Some topics from the previous editions given expanded coverage are the Big Five personality factors as predictors of job success, electronic performance monitoring, 360-degree feedback, women in management, gender and sexual harassment, and telecommuting.
The chapters include outlines, summaries, annotated reading lists, and key terms in boldface type. Definitions for the key terms are presented in the margins and are cumulated in a glossary at the back of the book. Chapters 3 through 14 contain case problems (Case in Point), which are descriptions of current on-the-job research to illustrate specific topics and research approaches. Think About It questions challenge students to analyze material from the chapter in evaluating the cases. The questions are also suitable for class discussion and written assignments. The popular Newsbreak feature has been expanded. These brief sections offer informal discussions of real-world job issues, such as casual dress in the office, how not to interview, power napping, workplace violence, and anonymity in rating one's boss. Web-based resources are provided throughout the book in a feature called Online! All addresses are current as of the time of publication.

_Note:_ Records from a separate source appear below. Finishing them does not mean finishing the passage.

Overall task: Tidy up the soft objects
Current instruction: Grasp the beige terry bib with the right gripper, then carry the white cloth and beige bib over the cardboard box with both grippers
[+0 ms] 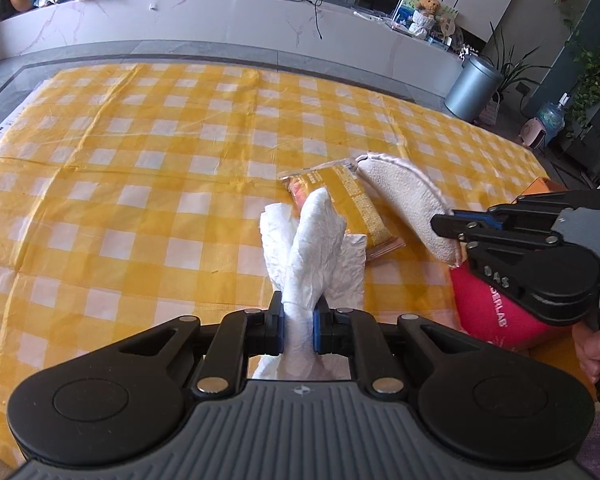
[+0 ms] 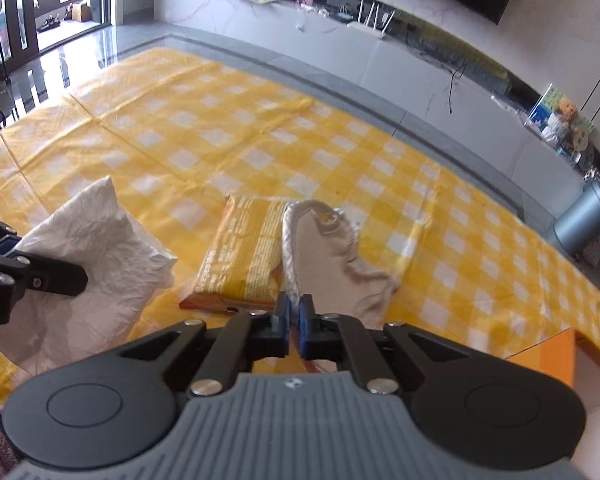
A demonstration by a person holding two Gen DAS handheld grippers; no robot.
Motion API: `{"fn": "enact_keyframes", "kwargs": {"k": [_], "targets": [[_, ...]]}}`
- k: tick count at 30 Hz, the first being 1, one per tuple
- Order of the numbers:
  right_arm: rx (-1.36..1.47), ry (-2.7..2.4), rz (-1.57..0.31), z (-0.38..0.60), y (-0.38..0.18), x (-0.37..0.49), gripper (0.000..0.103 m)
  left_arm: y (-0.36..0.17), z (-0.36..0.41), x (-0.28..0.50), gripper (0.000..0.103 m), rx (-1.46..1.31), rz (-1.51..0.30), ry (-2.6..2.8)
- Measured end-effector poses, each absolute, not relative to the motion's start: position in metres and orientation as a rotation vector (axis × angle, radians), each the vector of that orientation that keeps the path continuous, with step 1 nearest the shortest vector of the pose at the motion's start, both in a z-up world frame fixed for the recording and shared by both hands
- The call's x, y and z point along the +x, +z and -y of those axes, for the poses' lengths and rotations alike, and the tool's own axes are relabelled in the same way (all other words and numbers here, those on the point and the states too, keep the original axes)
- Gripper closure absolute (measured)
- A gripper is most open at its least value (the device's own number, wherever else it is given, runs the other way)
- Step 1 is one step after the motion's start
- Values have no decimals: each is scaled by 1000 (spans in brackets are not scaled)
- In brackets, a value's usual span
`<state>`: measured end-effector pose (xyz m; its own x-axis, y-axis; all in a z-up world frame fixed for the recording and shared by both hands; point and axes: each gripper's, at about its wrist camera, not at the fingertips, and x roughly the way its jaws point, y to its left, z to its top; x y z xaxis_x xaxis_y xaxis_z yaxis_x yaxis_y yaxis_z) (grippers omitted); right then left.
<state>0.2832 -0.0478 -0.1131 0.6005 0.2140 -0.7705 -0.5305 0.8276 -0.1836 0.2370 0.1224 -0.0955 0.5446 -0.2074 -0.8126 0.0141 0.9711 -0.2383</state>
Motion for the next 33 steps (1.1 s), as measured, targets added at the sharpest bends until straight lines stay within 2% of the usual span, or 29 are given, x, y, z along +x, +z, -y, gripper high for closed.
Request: {"fn": "enact_keyframes", "kwargs": {"k": [11,20,33], "targets": [[-322,485,-676,82,-17,214,102,-24,-107,185,89,-199,-884,-147],[-289,463,-572,139,45,140,102,25,-59,154,89,-167,-805,-237],[-271,231,-544,270,68,86,102,39,70,176,89,-65,-784,-468]]}}
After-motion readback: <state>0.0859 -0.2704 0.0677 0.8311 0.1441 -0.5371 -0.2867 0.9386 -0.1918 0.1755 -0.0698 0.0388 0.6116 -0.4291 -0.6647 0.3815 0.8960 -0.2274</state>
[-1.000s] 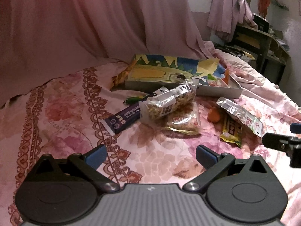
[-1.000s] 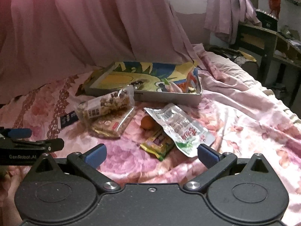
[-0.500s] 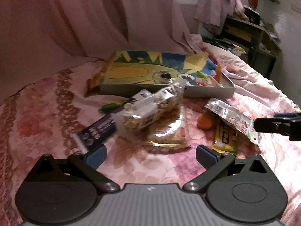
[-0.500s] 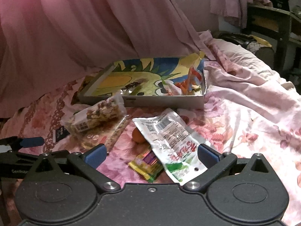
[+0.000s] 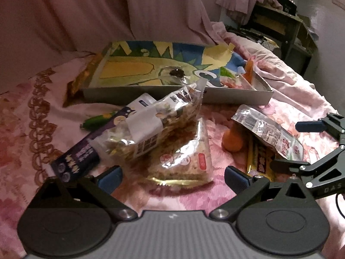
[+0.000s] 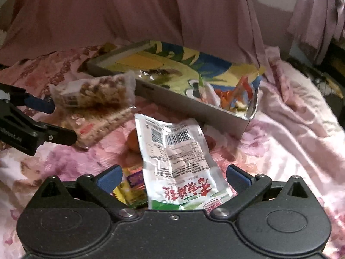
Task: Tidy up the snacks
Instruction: 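Grasp the white printed pouch with the right gripper while the left grasps the rice-cracker pack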
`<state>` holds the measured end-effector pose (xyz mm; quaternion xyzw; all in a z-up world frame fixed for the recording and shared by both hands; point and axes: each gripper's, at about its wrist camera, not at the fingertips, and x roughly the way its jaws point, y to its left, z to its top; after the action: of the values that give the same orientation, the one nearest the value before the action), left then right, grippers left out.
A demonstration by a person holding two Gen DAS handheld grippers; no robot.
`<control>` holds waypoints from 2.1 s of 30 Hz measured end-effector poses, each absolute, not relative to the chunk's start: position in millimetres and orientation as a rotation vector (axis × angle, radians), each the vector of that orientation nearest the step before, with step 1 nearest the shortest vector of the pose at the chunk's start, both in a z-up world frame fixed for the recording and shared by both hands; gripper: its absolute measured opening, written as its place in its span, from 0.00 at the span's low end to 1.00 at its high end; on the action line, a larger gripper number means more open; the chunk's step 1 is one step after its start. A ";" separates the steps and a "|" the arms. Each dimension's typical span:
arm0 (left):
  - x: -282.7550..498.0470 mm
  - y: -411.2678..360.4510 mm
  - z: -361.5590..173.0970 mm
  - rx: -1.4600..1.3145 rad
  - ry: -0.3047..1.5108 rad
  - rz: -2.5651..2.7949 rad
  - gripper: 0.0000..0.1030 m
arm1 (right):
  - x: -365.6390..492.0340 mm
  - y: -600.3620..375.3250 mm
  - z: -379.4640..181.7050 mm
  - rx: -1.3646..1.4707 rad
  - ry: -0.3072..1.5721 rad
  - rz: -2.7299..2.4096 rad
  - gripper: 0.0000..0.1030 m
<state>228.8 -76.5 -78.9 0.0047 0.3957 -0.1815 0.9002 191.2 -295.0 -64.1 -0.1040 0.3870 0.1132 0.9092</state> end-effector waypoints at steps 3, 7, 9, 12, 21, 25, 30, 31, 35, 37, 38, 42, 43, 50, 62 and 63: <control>238.8 -82.8 -85.1 0.009 0.849 -0.387 1.00 | 202.3 -300.9 -73.9 -0.187 0.828 0.243 0.99; 248.5 -93.0 -92.2 0.029 0.872 -0.387 1.00 | 212.8 -308.4 -83.9 -0.151 0.856 0.241 0.99; 253.7 -97.9 -94.1 0.050 0.876 -0.379 1.00 | 217.8 -313.6 -88.1 -0.110 0.877 0.240 0.99; 263.1 -103.2 -95.1 0.064 0.888 -0.364 1.00 | 222.1 -321.8 -91.0 -0.045 0.887 0.241 0.99; 264.2 -109.6 -95.4 0.142 0.875 -0.339 0.85 | 218.4 -322.1 -83.6 -0.031 0.852 0.240 0.85; 257.9 -107.6 -92.4 0.138 0.869 -0.342 0.78 | 212.9 -314.7 -79.5 -0.072 0.828 0.234 0.79; 248.4 -105.4 -89.9 0.134 0.885 -0.341 0.76 | 209.4 -313.5 -76.7 -0.053 0.834 0.227 0.71; 244.7 -105.0 -89.7 0.136 0.889 -0.342 0.76 | 208.5 -313.7 -75.7 -0.043 0.835 0.225 0.68; 231.4 -102.6 -88.2 0.139 0.910 -0.355 0.76 | 205.3 -313.5 -73.4 -0.009 0.842 0.224 0.62; 226.6 -101.1 -86.6 0.129 0.927 -0.363 0.76 | 203.5 -313.7 -72.4 0.002 0.850 0.226 0.61; 225.5 -100.5 -86.2 0.125 0.934 -0.366 0.76 | 202.3 -313.4 -71.8 0.007 0.851 0.228 0.60; 230.0 -102.5 -87.5 0.122 0.948 -0.363 0.78 | 199.8 -311.4 -72.9 0.001 0.857 0.232 0.64; 232.3 -103.8 -87.9 0.122 0.951 -0.361 0.79 | 200.2 -311.4 -74.0 0.007 0.864 0.233 0.68; 245.0 -108.7 -90.6 0.094 0.964 -0.361 0.81 | 203.3 -309.3 -80.4 0.021 0.887 0.234 0.76; 231.7 -103.3 -80.0 0.016 1.062 -0.347 0.73 | 191.8 -308.2 -69.4 -0.030 0.834 0.205 0.47; 230.9 -102.1 -78.6 -0.011 1.078 -0.348 0.73 | 191.1 -308.3 -68.7 -0.029 0.834 0.204 0.45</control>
<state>230.9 -102.1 -78.6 -0.0051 0.5108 -0.1649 0.8437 191.1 -308.3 -68.7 -0.0143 0.4043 0.0988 0.9091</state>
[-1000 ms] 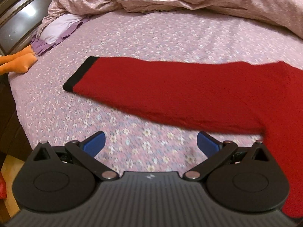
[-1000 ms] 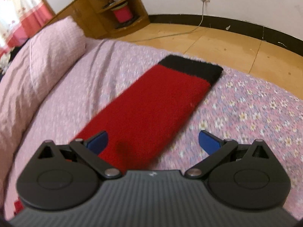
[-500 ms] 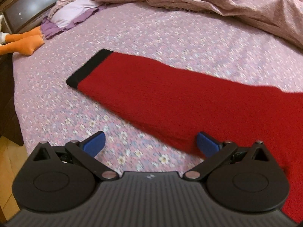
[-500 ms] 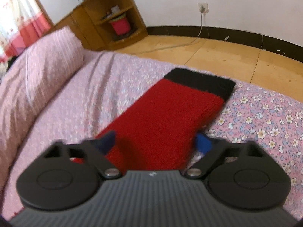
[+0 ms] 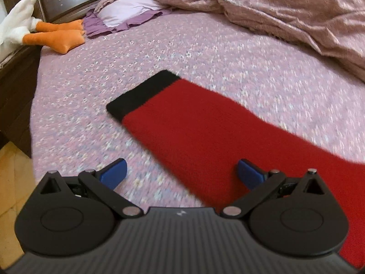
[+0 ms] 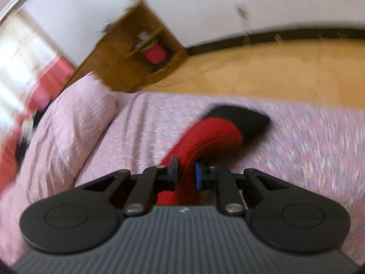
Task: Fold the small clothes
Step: 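Lift the sleeve with the right gripper and carry it across the cardigan front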
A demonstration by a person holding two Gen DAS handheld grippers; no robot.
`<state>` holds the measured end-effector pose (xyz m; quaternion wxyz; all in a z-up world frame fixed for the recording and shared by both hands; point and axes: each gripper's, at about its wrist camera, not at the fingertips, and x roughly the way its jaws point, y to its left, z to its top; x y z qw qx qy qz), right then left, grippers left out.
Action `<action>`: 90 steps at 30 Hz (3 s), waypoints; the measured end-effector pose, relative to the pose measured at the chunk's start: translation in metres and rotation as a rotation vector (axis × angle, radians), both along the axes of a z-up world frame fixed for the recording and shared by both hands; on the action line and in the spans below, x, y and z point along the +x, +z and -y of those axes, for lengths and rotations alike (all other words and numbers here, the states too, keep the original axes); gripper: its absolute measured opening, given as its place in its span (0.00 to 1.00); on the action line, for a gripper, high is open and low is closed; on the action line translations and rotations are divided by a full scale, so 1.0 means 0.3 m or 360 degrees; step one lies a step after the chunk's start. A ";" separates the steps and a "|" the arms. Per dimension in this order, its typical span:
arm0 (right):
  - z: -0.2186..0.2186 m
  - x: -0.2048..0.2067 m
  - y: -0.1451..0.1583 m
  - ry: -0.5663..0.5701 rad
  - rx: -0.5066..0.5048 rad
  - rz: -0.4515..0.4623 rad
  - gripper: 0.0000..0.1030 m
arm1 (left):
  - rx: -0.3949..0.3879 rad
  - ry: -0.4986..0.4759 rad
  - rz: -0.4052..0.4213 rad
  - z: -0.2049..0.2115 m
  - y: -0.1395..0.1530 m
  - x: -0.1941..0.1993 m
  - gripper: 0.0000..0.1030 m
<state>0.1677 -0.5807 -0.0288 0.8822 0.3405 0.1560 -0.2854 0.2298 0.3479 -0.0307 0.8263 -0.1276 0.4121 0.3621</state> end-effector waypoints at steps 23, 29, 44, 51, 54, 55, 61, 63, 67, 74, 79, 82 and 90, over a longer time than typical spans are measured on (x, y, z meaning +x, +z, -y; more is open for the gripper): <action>-0.897 0.097 0.379 0.1206 -0.0730 0.0326 0.16 | -0.0093 -0.0059 0.0169 -0.048 -0.036 0.053 1.00; -1.167 0.132 0.274 0.1471 -0.0861 0.0233 0.15 | -0.0102 -0.0099 0.0177 -0.053 -0.035 0.042 1.00; -1.254 0.401 0.024 0.1418 -0.1080 -0.0463 0.58 | -0.0103 -0.0043 0.0201 -0.066 -0.050 0.089 1.00; -1.233 0.494 -0.053 0.1434 -0.1072 -0.0682 0.58 | -0.0051 0.0007 0.0176 -0.056 -0.064 0.125 1.00; -1.236 0.505 -0.071 0.1440 -0.1087 -0.0726 0.59 | -0.0048 -0.0001 0.0161 -0.060 -0.067 0.134 1.00; -1.234 0.515 -0.069 0.1435 -0.1079 -0.0739 0.60 | -0.0039 -0.0015 0.0152 -0.060 -0.068 0.138 1.00; -1.230 0.557 -0.059 0.1419 -0.0985 -0.0840 0.61 | -0.0031 -0.0050 0.0151 -0.060 -0.074 0.136 1.00; -1.228 0.565 -0.056 0.1421 -0.0964 -0.0856 0.61 | -0.0027 -0.0063 0.0154 -0.059 -0.074 0.135 1.00; -1.225 0.564 -0.048 0.1418 -0.0959 -0.0852 0.49 | -0.0055 -0.0101 0.0196 -0.070 -0.066 0.114 1.00; -1.229 0.529 -0.017 0.1367 -0.1072 -0.0768 0.14 | -0.0035 -0.0187 0.0291 -0.072 -0.032 0.065 0.69; -1.239 0.432 0.104 0.1435 -0.0941 -0.0457 0.13 | -0.0110 -0.0180 0.0356 -0.102 -0.029 0.045 0.64; -1.289 0.358 0.167 0.1563 -0.0874 -0.0305 0.13 | -0.0103 -0.0184 0.0381 -0.097 -0.040 0.031 0.67; -1.501 0.179 0.157 0.1937 -0.0805 -0.0128 0.13 | -0.0106 -0.0233 0.0437 -0.072 -0.024 -0.010 0.87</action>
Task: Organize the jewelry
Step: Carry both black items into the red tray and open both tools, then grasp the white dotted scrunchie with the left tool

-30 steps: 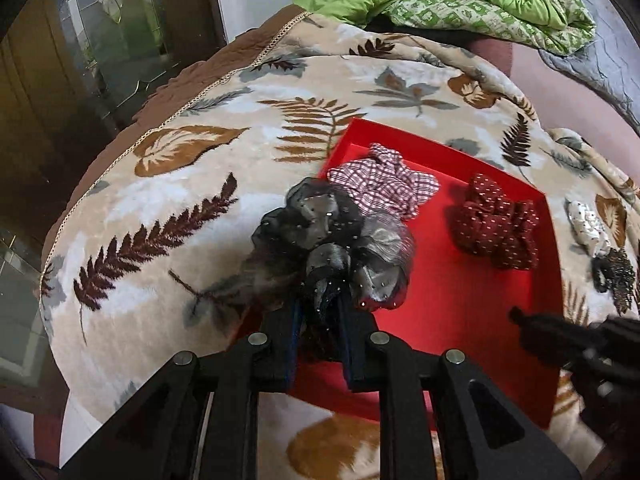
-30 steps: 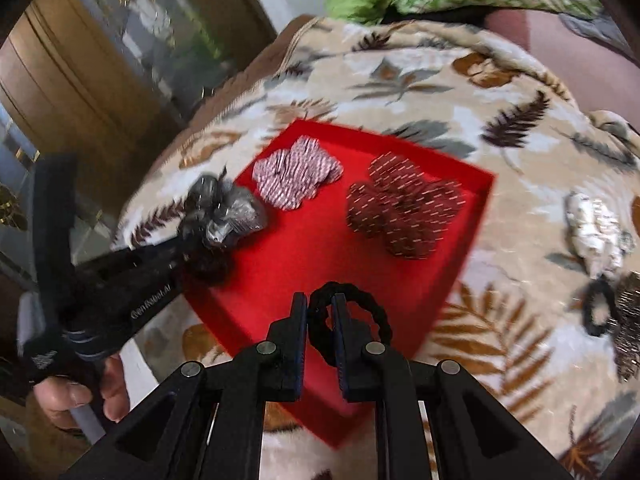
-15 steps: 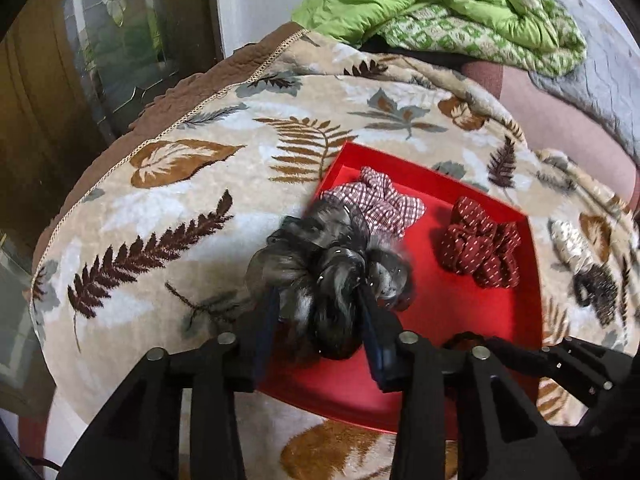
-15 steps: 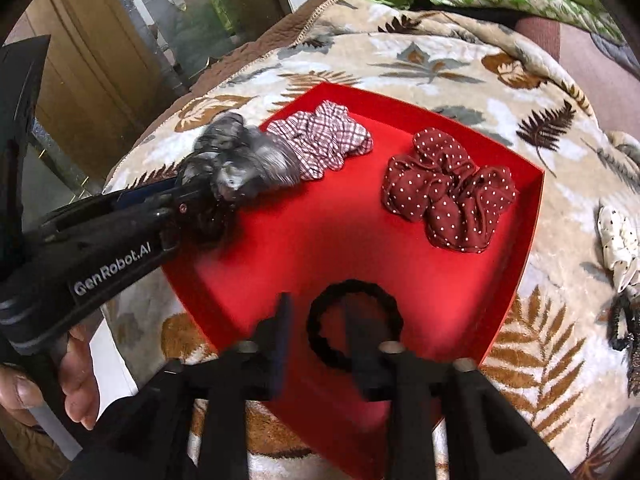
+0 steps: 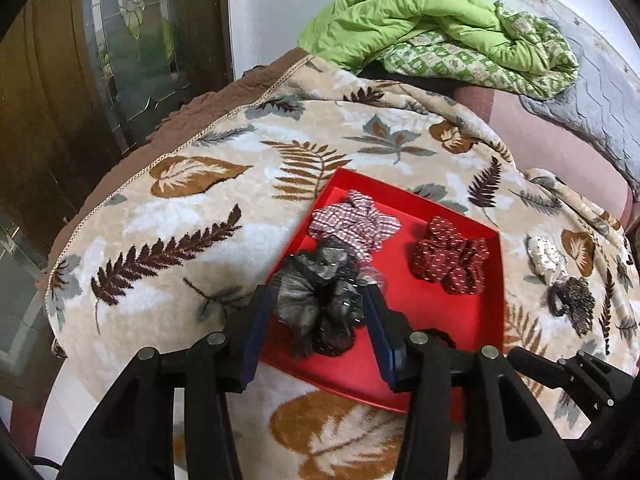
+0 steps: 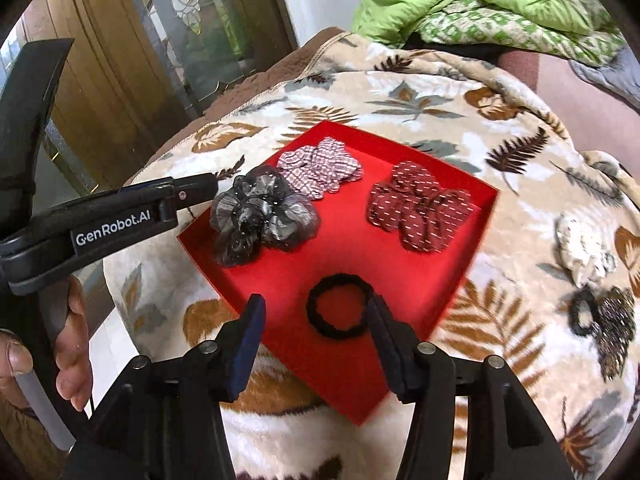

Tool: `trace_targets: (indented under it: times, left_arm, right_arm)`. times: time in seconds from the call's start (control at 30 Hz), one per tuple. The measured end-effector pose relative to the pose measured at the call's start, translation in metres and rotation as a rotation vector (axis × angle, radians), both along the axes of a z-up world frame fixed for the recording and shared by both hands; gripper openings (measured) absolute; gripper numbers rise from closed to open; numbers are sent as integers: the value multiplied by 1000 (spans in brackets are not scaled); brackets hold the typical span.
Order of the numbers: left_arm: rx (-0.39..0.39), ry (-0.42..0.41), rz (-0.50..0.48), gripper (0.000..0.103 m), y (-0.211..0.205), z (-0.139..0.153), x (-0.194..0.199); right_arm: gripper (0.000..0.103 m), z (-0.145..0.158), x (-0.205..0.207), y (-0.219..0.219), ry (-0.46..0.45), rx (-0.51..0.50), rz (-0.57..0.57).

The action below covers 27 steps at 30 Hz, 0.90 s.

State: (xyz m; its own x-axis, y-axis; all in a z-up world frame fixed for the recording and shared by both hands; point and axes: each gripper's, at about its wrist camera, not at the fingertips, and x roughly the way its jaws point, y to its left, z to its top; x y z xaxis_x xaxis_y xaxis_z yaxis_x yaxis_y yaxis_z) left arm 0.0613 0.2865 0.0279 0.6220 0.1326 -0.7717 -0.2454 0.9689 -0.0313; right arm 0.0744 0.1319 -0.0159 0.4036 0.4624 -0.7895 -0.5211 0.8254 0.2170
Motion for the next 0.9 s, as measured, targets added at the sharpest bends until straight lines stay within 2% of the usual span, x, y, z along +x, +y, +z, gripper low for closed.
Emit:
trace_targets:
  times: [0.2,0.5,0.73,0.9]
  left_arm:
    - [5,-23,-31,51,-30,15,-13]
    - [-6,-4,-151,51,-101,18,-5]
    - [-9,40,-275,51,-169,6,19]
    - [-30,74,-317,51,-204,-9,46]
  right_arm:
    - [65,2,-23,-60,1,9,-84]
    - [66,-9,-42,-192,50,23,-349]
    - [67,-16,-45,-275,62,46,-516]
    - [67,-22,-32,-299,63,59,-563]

An instructor's manual and test bank to accompany the text has been prepared by Tom Meriwether of the Virginia Military Institute.
We would like to thank the many students and colleagues who wrote to us about the book and who offered valuable suggestions for the new edition. In addition, several reviewers provided perceptive feedback on the manuscript, and we are appreciative of their efforts. They include Jessica M. Sterling, State University of New York-Albany; Ken Gray, College of Dupage; and Lori Rosenthal, Emerson College.